Keluarga Mo makmur, sehingga mereka memiliki banyak musuh. Jangan lupa bahwa selain cabang keluarga Mo, ada juga keluarga Chi yang harus dilawan. Selain keluarga Chi, faksi kepala klan juga ingin menguasai keluarga Mo.
“Kalian semua tetap di belakang. Gao Wan akan mengikutiku.” Sambil berpikir, Mo Yan memberi perintah.
Gao Wan langsung membusungkan dadanya dengan raut wajah gembira: “Terima kasih, nona muda, atas kesempatan ini!”
“Ayo pergi, Junior.” Mo Yan tersenyum pada Fang Yuan dengan tatapan penuh tanya.
Fang Yuan tetap tenang saat memimpin mereka masuk. Dia sampai di pintu asrama, membuka kunci, dan mendorong pintu hingga terbuka.
Dia lalu melangkah masuk ke ruangan dan berhenti.
Di dalam ruangan itu, tak ada yang ekstra. Semuanya hanya perabotan sederhana, dan tak ada orang lain.

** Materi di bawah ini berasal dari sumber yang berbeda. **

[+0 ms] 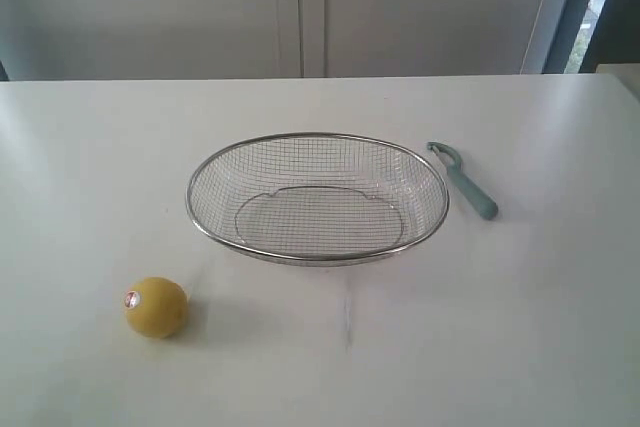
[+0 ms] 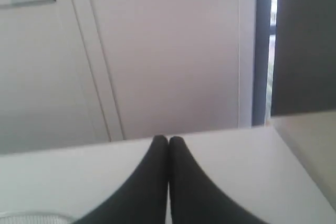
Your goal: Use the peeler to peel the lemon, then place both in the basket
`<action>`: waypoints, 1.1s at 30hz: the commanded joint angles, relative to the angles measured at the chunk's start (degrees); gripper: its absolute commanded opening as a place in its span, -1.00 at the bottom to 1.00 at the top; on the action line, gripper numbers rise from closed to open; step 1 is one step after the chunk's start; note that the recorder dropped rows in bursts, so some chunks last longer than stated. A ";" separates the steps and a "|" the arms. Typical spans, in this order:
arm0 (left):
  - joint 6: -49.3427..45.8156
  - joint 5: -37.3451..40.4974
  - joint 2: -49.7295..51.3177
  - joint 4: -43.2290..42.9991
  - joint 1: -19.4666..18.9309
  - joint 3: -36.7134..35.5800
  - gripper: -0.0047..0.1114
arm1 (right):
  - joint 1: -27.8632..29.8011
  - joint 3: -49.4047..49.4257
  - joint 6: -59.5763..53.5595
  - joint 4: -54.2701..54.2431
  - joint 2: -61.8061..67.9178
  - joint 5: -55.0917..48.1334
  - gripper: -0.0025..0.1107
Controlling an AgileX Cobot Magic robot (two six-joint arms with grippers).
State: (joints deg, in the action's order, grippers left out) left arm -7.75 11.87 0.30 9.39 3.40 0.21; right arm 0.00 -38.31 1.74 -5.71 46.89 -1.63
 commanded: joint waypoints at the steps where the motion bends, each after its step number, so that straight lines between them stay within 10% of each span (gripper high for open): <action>1: 0.04 0.20 -0.30 0.03 -0.08 -0.21 -0.92 | 0.00 -6.84 -3.05 0.78 4.40 -17.64 -0.96; 8: 0.04 0.20 -0.30 0.03 -0.08 -0.21 -0.92 | 0.00 -20.61 -2.93 5.71 14.09 -60.98 -0.96; 33: 0.04 0.20 -0.30 0.03 -0.08 -0.21 -0.92 | 0.00 -22.24 -2.92 2.57 32.45 -61.50 -0.96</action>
State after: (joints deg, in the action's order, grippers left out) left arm -7.75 11.87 0.30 9.39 3.40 0.21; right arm -0.02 -59.21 -1.12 -2.91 76.20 -64.35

Mo Yan berdiri di ambang pintu, melihat ke dalam, dan wajahnya berubah muram. “Junior, sebaiknya kau jelaskan baik-baik, tidak ada siapa-siapa di ruangan ini!”
Fang Yuan tersenyum tipis: “Bukankah aku seseorang?”
Mo Yan menatap Fang Yuan, kilatan cahaya di matanya saat ia tiba-tiba tampak mengerti. “Aku mencari Gu—Yue—Fang—Yuan!”
Fang Yuan mencibir, “Kau tahu, aku tidak pernah mengatakan kalau aku bukan Gu Yue Fang Yuan.”